Work instructions: List each line of the data that holds the string "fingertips".

Material for this exercise:
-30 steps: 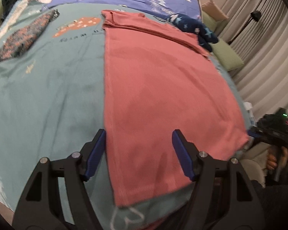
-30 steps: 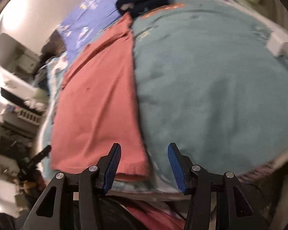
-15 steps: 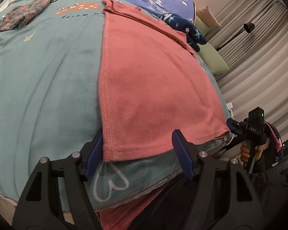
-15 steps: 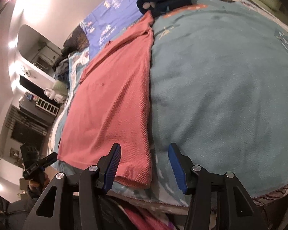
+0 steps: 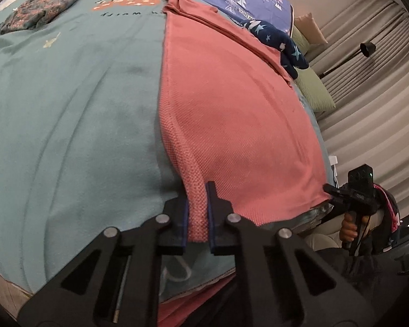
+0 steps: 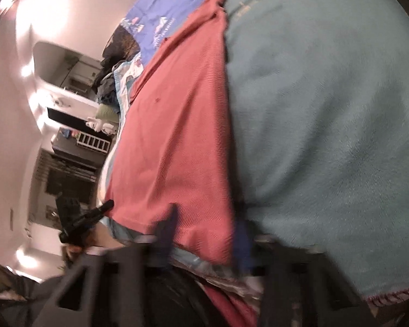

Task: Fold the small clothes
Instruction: 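Grasp the sweatshirt hem edge with the left tool, then lift the hem with the left tool and fold it toward the collar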

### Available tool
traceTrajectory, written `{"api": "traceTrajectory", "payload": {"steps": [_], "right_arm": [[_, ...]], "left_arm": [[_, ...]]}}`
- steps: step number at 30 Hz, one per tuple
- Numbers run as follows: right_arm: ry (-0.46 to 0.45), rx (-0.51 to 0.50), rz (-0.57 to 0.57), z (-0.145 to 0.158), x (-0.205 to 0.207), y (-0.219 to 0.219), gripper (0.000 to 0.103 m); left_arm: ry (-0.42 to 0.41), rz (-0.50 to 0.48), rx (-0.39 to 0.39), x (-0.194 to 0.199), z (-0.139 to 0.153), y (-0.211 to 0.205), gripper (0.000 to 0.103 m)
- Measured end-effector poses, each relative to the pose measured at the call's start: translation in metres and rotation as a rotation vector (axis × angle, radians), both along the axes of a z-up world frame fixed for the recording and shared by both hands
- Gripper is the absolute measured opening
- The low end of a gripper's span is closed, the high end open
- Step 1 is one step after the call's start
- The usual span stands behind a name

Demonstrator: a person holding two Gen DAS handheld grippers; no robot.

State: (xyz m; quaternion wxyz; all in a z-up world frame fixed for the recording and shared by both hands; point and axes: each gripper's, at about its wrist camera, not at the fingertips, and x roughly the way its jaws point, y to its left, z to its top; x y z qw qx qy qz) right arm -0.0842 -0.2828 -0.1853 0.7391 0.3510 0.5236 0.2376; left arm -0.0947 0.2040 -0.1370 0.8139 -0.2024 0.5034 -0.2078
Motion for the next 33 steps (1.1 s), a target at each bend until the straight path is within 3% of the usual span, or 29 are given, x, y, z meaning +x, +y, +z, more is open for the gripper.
{"api": "traceTrajectory", "payload": {"steps": [5,7,14,25,33], "right_arm": [[-0.071,0.106,-0.010,0.017,0.000,-0.008,0.005],[-0.128,0.173,-0.018,0.031,0.002,-0.013,0.005],[-0.279,0.254,-0.074,0.073,0.015,-0.027,0.005],[-0.473,0.316,-0.172,0.130,0.046,-0.031,0.005],[-0.518,0.253,-0.222,0.160,0.087,-0.033,0.005]], "left_arm": [[-0.058,0.022,-0.105,0.002,0.019,0.007,0.010],[-0.109,0.034,-0.154,0.004,0.033,0.012,0.010],[-0.286,0.060,-0.268,0.020,0.083,0.024,0.010],[-0.434,0.054,-0.284,0.059,0.135,0.019,0.010],[-0.512,0.020,-0.239,0.095,0.172,0.005,0.010]]}}
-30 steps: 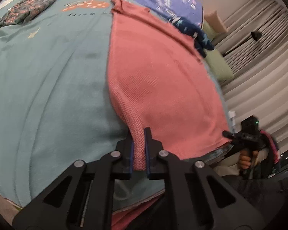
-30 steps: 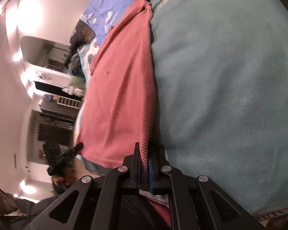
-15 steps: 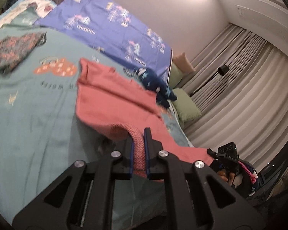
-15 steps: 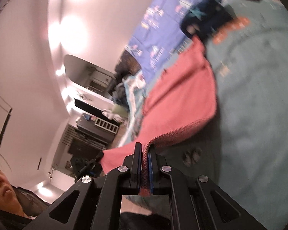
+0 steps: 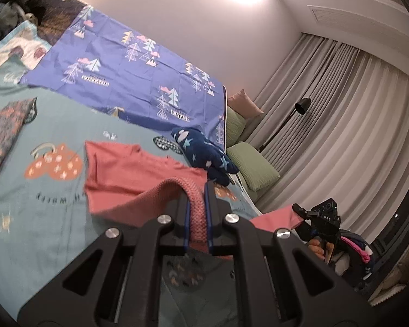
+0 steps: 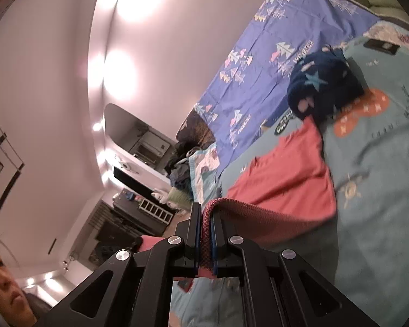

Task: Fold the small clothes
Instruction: 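Lift the hem with the left tool and fold it toward the collar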

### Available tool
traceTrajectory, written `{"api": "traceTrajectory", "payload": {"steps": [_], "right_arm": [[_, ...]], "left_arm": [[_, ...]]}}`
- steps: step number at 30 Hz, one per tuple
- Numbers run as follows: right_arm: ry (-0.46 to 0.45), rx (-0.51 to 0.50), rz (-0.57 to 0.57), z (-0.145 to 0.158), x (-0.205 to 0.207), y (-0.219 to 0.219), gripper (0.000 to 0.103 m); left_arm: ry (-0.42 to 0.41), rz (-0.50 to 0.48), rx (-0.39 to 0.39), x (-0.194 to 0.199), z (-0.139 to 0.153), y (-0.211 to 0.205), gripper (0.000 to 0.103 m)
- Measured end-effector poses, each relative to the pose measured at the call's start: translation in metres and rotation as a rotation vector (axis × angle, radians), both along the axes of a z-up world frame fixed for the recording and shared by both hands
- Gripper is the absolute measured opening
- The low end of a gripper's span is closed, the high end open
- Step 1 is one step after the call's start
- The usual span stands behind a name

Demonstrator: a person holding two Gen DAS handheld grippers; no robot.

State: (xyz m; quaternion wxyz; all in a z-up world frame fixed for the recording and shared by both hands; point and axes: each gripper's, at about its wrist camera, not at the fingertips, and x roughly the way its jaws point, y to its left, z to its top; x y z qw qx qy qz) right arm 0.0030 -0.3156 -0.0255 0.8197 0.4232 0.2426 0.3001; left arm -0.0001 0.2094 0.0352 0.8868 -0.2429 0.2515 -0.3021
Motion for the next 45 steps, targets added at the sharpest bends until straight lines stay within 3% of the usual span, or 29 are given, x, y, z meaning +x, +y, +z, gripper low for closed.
{"api": "traceTrajectory", "payload": {"steps": [10,15,19,27,33,39,45], "right_arm": [[-0.016,-0.064,-0.053,0.023,0.074,0.011,0.005],[0.018,-0.068,-0.079,0.017,0.117,0.010,0.005],[0.052,-0.077,-0.105,0.008,0.148,0.009,0.005],[0.155,-0.158,-0.135,-0.026,0.218,0.016,0.005],[0.306,-0.247,-0.166,-0.073,0.265,0.024,0.005],[0.417,-0.313,-0.196,-0.108,0.281,0.021,0.006],[0.430,-0.325,-0.184,-0.111,0.282,0.016,0.008]], "left_arm": [[0.000,0.084,-0.022,0.070,0.009,-0.007,0.010],[0.030,0.125,-0.048,0.109,-0.001,-0.004,0.010],[0.048,0.143,-0.025,0.140,-0.010,-0.006,0.010],[0.141,0.172,0.039,0.208,-0.052,-0.014,0.010],[0.223,0.186,0.107,0.246,-0.090,-0.025,0.010],[0.294,0.201,0.179,0.267,-0.125,-0.032,0.010],[0.325,0.218,0.166,0.273,-0.136,-0.025,0.013]]}}
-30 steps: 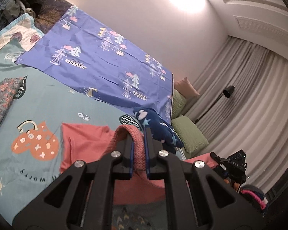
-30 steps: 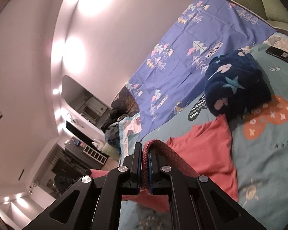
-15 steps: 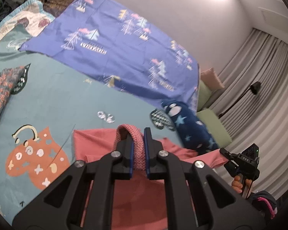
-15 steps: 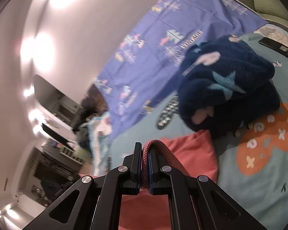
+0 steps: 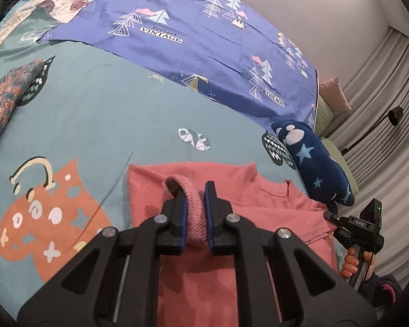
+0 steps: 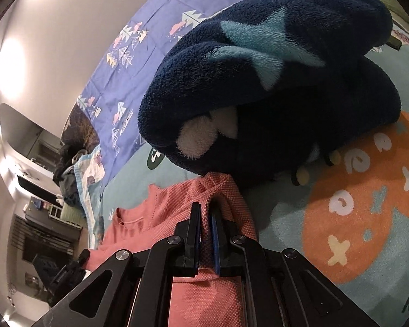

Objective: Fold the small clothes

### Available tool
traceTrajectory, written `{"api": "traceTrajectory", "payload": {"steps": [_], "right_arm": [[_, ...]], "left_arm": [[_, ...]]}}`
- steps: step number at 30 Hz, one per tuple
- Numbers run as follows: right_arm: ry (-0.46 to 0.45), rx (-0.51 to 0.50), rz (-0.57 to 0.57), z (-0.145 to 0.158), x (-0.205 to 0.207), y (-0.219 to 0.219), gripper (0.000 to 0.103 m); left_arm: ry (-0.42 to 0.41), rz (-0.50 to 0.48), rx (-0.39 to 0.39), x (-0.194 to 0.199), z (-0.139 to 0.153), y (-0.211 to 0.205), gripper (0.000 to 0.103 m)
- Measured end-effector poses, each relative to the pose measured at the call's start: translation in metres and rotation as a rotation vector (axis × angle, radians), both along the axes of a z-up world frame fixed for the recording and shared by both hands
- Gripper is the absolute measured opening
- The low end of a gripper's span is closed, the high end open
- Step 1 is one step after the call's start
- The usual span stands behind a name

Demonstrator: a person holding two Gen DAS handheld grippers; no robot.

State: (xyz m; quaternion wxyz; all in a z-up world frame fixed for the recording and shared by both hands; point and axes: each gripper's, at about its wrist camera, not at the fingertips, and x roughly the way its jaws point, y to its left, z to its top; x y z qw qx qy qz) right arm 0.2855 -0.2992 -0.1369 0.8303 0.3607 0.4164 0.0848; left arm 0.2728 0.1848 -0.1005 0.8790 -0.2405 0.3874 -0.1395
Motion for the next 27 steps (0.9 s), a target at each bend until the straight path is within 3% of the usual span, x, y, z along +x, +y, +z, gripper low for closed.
{"api": "traceTrajectory", "payload": {"steps": [3,5,7,10,13,18,21,27], "right_arm": [[-0.010,-0.025,0.004,0.008,-0.005,0.001,0.012],[-0.020,-0.046,-0.002,0.014,-0.012,0.001,0.021],[-0.034,-0.070,-0.007,0.022,-0.021,-0.001,0.026],[-0.047,-0.119,0.017,0.031,-0.035,-0.001,0.026],[-0.056,-0.208,0.110,0.041,-0.048,0.016,0.026],[0.035,-0.338,0.374,0.027,-0.051,0.074,0.026],[0.038,-0.451,0.390,0.016,-0.042,0.089,0.026],[-0.031,-0.512,0.356,0.029,-0.008,0.094,0.026]], "left_arm": [[-0.001,0.006,0.007,-0.004,0.004,0.002,0.026],[-0.026,0.014,0.013,-0.012,0.014,0.005,0.040],[-0.060,0.015,0.032,-0.020,0.025,0.006,0.044],[-0.105,-0.029,0.068,-0.035,0.041,0.002,0.045],[-0.104,-0.149,0.107,-0.047,0.045,-0.014,0.045],[0.033,-0.358,0.181,-0.048,0.015,-0.059,0.045],[0.094,-0.384,0.244,-0.034,-0.007,-0.082,0.045],[0.025,-0.331,0.226,0.004,0.005,-0.092,0.045]]}}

Answer to this exercise:
State: (xyz m; quaternion wxyz; all in a z-up world frame fixed for the recording and shared by both hands; point and axes: each gripper's, at about its wrist camera, not at the fingertips, and x roughly the way its jaws point, y to its left, z to its top; x y z qw qx qy qz) right arm -0.0842 -0.2828 -0.1853 0.7391 0.3510 0.5236 0.2376; left arm -0.0947 0.2040 -0.1370 0.8139 -0.2024 0.5034 -0.2078
State: (xyz m; quaternion wxyz; all in a z-up world frame fixed for the recording and shared by both hands; point and axes: each gripper's, at about its wrist camera, not at the fingertips, and x roughly the way its jaws point, y to its left, z to its top; x y z qw qx qy qz) right arm 0.0030 -0.3156 -0.0255 0.8197 0.4232 0.2426 0.3001; left arm -0.0001 0.2094 0.0352 0.8868 -0.2429 0.2515 -0.3021
State: (xyz m; quaternion wxyz; all in a z-up world frame fixed for the recording and shared by both hands; point and axes: each gripper's, at about its wrist camera, not at the fingertips, and x roughly the way its jaws point, y to its left, z to its top; x y z qw qx qy qz) right arm 0.2855 -0.2992 -0.1369 0.8303 0.3607 0.4164 0.0848; left arm 0.2728 0.1848 -0.1005 0.8790 -0.2405 0.3874 -0.1395

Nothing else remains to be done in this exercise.